Sunday, March 17, 2013

Reality

Today, St. Patrick's Day, at St. John's Cathedral in Seattle, where "even those who [weren't] wearing green love St. Patrick," who is best known for his work bringing Catholicism to the Irish masses by incorporating their preexisting pagan rituals into those of the Christian faith, I learned that today is the fifth Sunday of Lent. In mourning of the brutal execution of Jesus and remembrance of His forty day fast from eating and drinking, Catholics fast from things they like for approximately forty days a year (except for on the Sabbath, so abstaining from mass isn't an option), a practice of sacrifice comparable to priests' vow of celibacy, but on a smaller scale, so that volumes of followers aren't consumed by perverse pathological urges such as pedophilia.

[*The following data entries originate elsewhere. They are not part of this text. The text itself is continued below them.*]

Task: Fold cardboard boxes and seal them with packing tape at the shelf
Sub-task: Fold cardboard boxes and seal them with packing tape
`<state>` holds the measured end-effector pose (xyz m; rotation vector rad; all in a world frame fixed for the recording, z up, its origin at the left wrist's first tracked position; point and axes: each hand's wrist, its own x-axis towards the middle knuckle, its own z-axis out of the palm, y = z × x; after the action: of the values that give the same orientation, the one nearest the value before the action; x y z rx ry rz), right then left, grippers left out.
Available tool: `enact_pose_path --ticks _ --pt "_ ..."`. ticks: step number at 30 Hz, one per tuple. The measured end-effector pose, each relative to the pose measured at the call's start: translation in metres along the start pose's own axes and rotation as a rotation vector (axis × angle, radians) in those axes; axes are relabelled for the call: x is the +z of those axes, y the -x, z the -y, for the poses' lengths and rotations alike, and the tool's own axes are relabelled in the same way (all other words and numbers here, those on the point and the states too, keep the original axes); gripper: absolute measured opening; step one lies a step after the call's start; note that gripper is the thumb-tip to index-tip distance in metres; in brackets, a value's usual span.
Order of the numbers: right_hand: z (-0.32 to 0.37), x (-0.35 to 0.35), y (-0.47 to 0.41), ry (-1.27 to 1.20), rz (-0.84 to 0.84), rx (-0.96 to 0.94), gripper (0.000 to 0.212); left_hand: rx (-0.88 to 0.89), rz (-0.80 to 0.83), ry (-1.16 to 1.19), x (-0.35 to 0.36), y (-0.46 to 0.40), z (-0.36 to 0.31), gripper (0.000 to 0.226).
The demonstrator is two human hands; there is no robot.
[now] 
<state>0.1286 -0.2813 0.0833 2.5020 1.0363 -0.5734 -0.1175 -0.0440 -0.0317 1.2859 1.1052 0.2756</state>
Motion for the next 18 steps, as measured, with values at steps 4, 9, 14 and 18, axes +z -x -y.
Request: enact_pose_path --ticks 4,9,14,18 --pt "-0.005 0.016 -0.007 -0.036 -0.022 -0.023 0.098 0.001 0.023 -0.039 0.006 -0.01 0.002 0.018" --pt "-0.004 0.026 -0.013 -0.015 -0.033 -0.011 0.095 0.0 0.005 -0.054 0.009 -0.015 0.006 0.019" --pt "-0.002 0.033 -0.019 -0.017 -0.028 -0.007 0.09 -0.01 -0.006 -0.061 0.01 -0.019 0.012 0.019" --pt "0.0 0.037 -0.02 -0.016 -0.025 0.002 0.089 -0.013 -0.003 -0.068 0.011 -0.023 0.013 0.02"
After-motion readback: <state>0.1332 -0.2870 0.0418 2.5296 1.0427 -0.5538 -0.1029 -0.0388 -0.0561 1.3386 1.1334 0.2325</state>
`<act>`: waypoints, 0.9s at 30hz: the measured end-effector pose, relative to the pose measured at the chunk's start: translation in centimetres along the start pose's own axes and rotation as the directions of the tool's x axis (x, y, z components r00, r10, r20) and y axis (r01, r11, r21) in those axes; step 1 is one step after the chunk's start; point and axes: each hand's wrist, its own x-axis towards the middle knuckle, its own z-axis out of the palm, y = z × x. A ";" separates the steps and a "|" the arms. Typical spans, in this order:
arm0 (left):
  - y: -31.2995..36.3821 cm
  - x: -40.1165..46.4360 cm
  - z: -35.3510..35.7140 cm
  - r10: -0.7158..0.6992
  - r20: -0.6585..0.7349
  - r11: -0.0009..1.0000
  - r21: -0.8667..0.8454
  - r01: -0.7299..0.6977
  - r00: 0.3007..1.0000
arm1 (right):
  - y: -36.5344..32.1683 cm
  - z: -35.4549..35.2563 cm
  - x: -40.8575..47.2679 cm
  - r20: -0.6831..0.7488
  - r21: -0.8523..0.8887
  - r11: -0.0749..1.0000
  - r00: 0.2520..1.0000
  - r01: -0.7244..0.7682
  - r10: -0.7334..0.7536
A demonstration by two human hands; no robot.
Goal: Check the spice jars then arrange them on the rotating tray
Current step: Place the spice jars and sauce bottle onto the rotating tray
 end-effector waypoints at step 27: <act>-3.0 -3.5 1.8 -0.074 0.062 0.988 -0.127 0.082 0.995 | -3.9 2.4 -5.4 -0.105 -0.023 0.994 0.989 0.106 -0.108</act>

For the fifth Sunday of Lent, Father David A. Brant gave a homily dedicated to the reality of unending life. He asserts "life does not end in death;" which is self evident because "everybody knows in their blood that something is eternal." God and Jesus (who, of course, are One) created life as eternal— we know this beyond any reasonable doubt because Jesus has already proven it to us by raising the dead. The miracle of raising Lazarus from the dead as part of Jesus's ministry showed evidence that, although our human bodies age, face various diseases throughout their run, and cease to work, the spirit of Lazarus was very much still in existence, which was necessary for him to again inhabit his corpse, which died and decayed for four days.

Concluding the service, I took part as a vessel of transubstantiation, a form of communion that is exclusively effective in the "one, holy, catholic and apostolic church." During the process, I was given by a minister a wafer to be transformed into a literal piece of Jesus' body inside of me, and by another minister, a sip from a goblet of white wine to wash it down, which, in my stomach, was transformed into red wine and then into His blood. This ritual was originally led by Jesus and performed by the twelve apostles while He was still alive.Thankfully, this conversion took place after contact with my taste buds, so I didn't have to experience the aftertaste of blood and assorted body part. The flesh of Christ, being the holiest of meats, hasn't seemed to trigger any sort of cannibalistic urges in my psyche, nor has it upset my stomach, which fascinates me, since I don’t imagine it had been prepared for human consumption before being manifested in my esophagus. I will, however, post otherwise if my condition changes.

[EDIT:] The congregation was encouraged to pray for newly elected Pope Francis. I was really hoping for better material on him than that, but instead I'll just be content with disappointing you.